WORK TASK: Every line of the listing that contains the word "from" is to be copied out.

COLLECTED MATERIAL:

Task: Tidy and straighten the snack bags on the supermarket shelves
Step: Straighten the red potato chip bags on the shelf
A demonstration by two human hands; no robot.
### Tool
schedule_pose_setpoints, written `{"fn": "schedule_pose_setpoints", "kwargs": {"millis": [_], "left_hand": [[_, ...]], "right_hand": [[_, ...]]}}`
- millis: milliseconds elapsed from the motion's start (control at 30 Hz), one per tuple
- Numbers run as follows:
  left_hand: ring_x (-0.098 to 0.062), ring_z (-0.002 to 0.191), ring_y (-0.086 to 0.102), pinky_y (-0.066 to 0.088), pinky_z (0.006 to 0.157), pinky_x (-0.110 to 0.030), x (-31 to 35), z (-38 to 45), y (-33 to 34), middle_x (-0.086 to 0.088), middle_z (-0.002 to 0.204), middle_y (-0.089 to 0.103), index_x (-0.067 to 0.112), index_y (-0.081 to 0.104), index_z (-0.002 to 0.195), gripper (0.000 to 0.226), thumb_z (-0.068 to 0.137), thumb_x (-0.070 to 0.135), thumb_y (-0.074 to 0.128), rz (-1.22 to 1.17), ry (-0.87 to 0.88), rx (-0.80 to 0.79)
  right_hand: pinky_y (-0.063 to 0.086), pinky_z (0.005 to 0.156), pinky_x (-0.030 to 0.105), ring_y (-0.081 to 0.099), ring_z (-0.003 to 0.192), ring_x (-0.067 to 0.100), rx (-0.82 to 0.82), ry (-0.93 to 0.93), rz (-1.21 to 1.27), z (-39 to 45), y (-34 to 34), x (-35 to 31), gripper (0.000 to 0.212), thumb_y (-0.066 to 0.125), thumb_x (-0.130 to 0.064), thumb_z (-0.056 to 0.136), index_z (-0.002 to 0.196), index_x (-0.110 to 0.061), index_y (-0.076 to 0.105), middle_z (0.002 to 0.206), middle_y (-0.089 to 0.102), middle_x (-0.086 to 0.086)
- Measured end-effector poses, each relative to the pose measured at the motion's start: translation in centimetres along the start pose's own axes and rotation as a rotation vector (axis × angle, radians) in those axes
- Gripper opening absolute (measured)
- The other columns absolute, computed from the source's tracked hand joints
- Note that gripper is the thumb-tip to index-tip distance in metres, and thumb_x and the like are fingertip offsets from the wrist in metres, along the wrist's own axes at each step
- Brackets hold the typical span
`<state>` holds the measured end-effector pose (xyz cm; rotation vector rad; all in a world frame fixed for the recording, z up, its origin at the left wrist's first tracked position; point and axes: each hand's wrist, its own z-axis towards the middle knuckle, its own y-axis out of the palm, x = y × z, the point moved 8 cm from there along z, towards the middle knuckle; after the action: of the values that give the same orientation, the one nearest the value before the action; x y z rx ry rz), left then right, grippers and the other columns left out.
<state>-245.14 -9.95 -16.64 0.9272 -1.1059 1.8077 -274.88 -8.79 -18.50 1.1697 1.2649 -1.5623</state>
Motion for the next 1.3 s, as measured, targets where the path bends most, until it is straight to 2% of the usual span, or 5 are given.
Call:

EXERCISE OUTPUT:
- millis: milliseconds elapsed from the motion's start (control at 30 Hz), one per tuple
- The other columns absolute, computed from the source's tracked hand joints
- Note that gripper is the thumb-tip to index-tip distance in metres, and thumb_x and the like are fingertip offsets from the wrist in metres, along the wrist's own axes at each step
`<state>` holds the measured end-effector pose (xyz cm; rotation vector rad; all in a world frame fixed for the recording, z up, its origin at the left wrist's first tracked position; point and axes: each hand's wrist, its own z-axis towards the middle knuckle, its own y-axis out of the palm, x = y × z, the point moved 8 cm from there along z, towards the middle knuckle; after the action: of the values that give the same orientation, the one nearest the value before the action; x y z rx ry rz), left then right, grippers and the other columns left out.

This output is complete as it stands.